Throughout his career he became disillusioned about his celebrity. Fame seemed to rot inside him; he found it gross and unpalatable. He once said: "Most actors like getting their name in the papers. They like getting all the attention. I very often am struck with the illusion of success. Quite often it’s hard meeting people because you can see they have prejudged you not to be treated -normally. To have people starring at you like an animal in a zoo, a creature from a distant land.” He took a dim view of actors as well making such comments as: "An actor's a guy who, if you ain't talking about him, ain't listening" and "Most of the successful people in Hollywood are failures as human beings." He also cautioned "Never confuse the size of your paycheck with the size of your talent".



He was a noted cat love and once said "I live in my cat's house." When a stray was found on the set of The Godfather, he worked it into the iconic opening scene. On a revealingly personal note, he confessed: "Our family always had animals, but they became more important to me as the years passed because they helped me deal with the absence of love."


Privacy was very important to him and he tried to keep his life and his family's out of the media. He once commented on it by saying: "Privacy is not something that I'm merely entitled to, it's an absolute prerequisite".


His adult personal life was not without its troubles. His doomed romances were a direct consequence of an abandonment complex relating to his mother. Rather than wait for the inevitable departure of his girlfriends, Marlon would run a sledgehammer through the relationships himself. "I would probe and test women to find their breaking point, at which they would tell a lie and show weakness."

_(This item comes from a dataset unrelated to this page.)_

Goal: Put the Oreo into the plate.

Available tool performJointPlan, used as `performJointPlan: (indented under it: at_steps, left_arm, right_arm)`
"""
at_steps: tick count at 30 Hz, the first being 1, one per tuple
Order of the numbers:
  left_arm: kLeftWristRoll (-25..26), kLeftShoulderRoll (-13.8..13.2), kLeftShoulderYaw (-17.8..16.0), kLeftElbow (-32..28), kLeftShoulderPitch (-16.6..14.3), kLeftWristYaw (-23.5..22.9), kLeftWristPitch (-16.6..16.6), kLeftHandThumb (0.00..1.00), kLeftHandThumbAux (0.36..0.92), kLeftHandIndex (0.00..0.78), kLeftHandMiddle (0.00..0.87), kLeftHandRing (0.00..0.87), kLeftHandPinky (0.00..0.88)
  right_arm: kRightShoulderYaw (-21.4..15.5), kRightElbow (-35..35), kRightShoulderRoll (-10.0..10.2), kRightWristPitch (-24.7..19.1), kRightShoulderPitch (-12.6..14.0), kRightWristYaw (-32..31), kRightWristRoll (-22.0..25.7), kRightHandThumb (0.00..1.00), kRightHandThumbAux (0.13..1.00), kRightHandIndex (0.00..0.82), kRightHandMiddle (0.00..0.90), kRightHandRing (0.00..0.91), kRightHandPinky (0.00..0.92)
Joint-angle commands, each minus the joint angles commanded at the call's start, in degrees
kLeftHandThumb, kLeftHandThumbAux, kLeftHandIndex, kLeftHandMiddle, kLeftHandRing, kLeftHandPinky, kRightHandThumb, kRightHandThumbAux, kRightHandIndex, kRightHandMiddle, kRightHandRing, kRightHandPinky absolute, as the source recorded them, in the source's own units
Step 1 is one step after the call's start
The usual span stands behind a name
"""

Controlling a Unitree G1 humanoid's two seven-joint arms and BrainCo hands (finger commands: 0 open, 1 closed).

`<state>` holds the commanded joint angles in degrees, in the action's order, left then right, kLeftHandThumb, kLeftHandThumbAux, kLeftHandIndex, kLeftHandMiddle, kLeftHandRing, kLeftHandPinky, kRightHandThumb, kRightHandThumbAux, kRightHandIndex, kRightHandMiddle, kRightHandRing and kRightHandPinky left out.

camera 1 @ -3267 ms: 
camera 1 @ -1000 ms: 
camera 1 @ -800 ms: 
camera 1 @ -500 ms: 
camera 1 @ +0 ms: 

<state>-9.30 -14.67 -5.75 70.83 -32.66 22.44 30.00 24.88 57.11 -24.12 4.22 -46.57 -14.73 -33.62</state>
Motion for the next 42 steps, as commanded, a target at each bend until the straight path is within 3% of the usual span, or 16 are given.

He also suffered the tragedy of his eldest son, Christian, murdering his sister Cheyenne's boyfriend in Marlon's home. Christian was sentenced to 10 years in prison, but was released after serving 5. Struggling with grief and depression, Cheyenne would later commit suicide (Christian would die in 2008 at the age of 49).


Marlon died on 1 July 2004 from respiratory and heart difficulties. He also suffered from diabetes and liver cancer. He left behind 14 children and at least 30 grandchildren.


One final quote from Marlon: "Regret is useless in life. It's in the past. All we have is now".